> Your task: There is material below. Print exactly the lines starting at the line with "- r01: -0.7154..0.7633" and ending at the line with "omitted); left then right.", ends included, and no others.

▬▬▬▬▬▬

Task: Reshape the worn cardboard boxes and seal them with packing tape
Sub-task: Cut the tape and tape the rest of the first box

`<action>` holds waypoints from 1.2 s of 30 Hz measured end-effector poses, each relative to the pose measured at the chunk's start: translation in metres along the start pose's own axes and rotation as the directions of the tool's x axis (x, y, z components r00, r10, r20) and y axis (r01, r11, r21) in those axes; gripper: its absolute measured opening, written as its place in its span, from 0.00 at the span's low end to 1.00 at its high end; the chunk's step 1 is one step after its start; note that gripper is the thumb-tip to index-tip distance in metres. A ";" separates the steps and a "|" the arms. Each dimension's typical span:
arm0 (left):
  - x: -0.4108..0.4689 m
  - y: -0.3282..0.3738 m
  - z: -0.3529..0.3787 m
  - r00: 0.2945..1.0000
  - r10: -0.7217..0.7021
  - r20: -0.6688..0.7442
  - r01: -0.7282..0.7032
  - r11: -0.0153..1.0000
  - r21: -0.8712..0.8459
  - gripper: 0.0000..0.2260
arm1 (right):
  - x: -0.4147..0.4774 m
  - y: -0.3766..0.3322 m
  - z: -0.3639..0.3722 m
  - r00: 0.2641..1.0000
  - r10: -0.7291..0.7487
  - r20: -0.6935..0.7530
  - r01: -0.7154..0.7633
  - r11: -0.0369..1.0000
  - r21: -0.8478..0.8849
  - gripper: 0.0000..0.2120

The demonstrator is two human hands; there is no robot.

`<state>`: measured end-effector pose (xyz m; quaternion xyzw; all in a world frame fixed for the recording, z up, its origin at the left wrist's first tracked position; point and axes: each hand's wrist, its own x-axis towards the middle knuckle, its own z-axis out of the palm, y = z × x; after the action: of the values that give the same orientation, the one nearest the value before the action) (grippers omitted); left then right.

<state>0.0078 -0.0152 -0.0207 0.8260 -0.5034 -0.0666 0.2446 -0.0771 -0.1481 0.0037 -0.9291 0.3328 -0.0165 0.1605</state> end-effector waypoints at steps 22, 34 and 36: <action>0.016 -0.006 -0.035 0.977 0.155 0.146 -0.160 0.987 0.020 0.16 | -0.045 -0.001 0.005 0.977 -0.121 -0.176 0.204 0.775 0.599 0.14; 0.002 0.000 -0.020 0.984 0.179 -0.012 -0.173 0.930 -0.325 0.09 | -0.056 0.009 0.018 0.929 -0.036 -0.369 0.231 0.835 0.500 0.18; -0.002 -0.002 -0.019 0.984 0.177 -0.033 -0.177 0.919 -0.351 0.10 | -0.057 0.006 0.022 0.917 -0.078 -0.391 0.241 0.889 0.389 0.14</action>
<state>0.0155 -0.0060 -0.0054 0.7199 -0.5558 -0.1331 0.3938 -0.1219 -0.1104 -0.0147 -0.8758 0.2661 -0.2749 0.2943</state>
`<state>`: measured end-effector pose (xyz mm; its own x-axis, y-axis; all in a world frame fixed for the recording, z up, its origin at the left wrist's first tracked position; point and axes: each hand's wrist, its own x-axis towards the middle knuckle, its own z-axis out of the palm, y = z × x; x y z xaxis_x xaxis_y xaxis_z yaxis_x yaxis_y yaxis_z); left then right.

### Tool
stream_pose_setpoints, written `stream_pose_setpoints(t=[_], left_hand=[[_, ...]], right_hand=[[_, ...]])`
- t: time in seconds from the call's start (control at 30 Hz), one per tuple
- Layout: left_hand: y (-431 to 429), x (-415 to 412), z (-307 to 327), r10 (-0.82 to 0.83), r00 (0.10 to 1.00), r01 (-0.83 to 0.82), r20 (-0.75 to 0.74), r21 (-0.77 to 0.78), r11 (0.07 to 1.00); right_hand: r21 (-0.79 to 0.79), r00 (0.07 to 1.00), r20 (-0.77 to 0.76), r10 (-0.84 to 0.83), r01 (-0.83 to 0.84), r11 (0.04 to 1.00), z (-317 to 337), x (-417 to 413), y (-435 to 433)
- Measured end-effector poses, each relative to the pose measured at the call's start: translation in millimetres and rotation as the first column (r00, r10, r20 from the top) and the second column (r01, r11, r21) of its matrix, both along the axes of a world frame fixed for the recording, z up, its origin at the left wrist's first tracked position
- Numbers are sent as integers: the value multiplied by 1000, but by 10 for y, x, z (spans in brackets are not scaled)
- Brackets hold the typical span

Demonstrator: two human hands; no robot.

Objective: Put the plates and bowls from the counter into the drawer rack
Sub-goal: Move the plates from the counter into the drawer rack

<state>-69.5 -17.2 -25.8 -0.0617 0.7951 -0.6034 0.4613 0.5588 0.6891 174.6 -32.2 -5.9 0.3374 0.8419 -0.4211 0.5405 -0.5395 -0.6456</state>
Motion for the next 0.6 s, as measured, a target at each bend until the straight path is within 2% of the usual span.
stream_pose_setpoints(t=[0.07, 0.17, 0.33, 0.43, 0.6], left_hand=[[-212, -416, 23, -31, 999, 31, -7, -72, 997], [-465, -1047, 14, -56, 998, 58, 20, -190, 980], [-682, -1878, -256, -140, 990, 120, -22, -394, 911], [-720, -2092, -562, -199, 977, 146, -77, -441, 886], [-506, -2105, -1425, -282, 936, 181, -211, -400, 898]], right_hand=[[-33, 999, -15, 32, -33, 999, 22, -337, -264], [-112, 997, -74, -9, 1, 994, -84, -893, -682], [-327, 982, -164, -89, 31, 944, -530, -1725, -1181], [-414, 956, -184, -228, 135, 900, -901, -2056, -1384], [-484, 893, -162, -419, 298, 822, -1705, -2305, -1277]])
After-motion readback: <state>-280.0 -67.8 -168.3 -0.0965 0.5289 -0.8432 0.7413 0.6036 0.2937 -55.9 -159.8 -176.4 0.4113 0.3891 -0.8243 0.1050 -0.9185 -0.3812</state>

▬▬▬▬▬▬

> Solution to this task:
  - r01: -0.7154..0.7633
  - r11: -0.0369..1.0000
  - r21: -0.8478..0.8849
  - gripper: 0.0000..0.2120

The demonstrator is two human hands; there is no robot.

`<state>`: measured end-effector pose (xyz m; quaternion xyzw; all in a world frame fixed for the recording, z up, its origin at the left wrist's first tracked position; point and axes: each hand's wrist, its own x-axis towards the middle knuckle, its own z-axis out of the palm, y = z × x; after the action: of the values that give the same orientation, the one nearest the value before the action) (grippers omitted); left then right.

This answer requires no additional content.